▶ [Given information]:
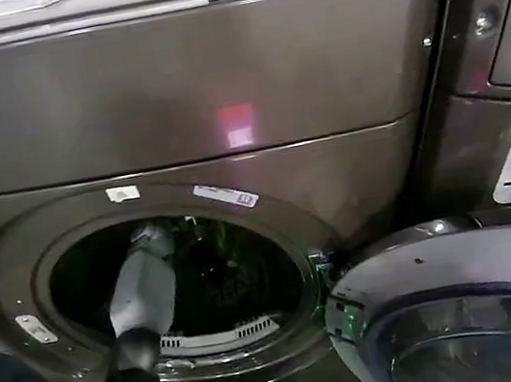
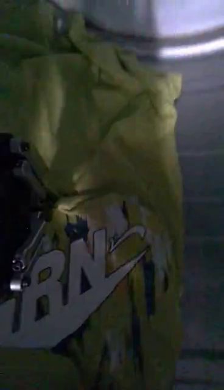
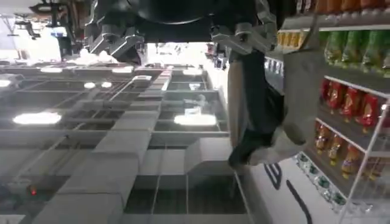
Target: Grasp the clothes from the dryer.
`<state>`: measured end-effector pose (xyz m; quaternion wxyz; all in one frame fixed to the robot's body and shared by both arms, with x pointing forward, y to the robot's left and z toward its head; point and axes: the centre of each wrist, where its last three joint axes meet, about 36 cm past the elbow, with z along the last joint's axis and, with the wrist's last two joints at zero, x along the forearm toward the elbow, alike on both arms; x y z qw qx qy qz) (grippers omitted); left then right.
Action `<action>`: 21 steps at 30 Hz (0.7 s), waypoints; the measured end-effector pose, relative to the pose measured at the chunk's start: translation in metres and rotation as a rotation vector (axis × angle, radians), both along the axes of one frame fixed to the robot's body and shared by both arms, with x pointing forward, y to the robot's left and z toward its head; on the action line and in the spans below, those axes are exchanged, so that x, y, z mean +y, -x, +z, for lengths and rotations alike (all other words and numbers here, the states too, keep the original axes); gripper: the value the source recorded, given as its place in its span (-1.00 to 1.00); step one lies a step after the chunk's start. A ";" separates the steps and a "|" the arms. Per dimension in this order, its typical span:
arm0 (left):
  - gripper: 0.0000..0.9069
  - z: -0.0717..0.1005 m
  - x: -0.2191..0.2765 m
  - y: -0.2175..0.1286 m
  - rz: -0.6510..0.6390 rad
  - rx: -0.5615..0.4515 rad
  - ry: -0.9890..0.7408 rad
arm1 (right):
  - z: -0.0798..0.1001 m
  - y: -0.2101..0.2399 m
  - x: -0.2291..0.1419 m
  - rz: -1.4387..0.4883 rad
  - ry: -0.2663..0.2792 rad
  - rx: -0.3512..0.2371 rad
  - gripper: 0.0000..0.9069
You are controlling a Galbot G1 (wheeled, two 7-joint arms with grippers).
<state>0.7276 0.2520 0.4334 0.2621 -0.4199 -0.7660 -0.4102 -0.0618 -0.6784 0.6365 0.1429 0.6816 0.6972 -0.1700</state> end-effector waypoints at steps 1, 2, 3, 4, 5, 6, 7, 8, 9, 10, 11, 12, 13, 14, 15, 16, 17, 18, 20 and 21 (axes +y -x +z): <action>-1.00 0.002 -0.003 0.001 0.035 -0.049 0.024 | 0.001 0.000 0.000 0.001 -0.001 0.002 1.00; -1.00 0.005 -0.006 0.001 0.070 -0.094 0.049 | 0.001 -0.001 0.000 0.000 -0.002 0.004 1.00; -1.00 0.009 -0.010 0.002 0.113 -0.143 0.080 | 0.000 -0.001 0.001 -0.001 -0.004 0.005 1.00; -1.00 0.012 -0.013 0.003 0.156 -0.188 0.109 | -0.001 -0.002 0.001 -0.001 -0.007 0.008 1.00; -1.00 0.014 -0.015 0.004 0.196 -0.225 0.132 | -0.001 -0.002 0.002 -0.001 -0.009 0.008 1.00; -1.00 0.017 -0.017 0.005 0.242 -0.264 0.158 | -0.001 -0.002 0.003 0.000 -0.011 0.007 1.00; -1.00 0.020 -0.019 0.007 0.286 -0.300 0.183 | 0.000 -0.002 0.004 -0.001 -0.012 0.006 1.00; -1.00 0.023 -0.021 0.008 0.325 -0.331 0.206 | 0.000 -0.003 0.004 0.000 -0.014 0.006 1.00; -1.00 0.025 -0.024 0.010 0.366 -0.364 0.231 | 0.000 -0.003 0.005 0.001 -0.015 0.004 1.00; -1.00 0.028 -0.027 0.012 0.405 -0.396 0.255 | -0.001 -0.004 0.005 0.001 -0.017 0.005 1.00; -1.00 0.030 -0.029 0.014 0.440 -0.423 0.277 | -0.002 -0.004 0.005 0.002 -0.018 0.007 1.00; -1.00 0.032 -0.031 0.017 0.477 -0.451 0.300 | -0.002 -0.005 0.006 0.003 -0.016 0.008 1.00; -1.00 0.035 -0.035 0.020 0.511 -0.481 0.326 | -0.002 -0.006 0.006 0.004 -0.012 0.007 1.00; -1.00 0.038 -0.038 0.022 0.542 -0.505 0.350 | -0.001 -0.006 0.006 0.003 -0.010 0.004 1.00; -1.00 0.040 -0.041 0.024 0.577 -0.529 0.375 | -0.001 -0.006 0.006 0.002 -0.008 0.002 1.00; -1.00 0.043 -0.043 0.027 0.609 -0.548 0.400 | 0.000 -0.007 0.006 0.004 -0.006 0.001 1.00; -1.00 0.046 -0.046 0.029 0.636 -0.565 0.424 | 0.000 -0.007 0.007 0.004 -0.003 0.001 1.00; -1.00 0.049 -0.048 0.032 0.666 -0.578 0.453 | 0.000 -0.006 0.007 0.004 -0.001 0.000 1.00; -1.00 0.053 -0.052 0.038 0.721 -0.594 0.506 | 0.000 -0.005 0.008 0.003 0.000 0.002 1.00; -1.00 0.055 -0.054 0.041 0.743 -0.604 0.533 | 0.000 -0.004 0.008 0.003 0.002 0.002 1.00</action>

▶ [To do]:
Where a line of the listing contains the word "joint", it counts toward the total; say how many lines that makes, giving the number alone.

▶ [Result for this exercise]:
2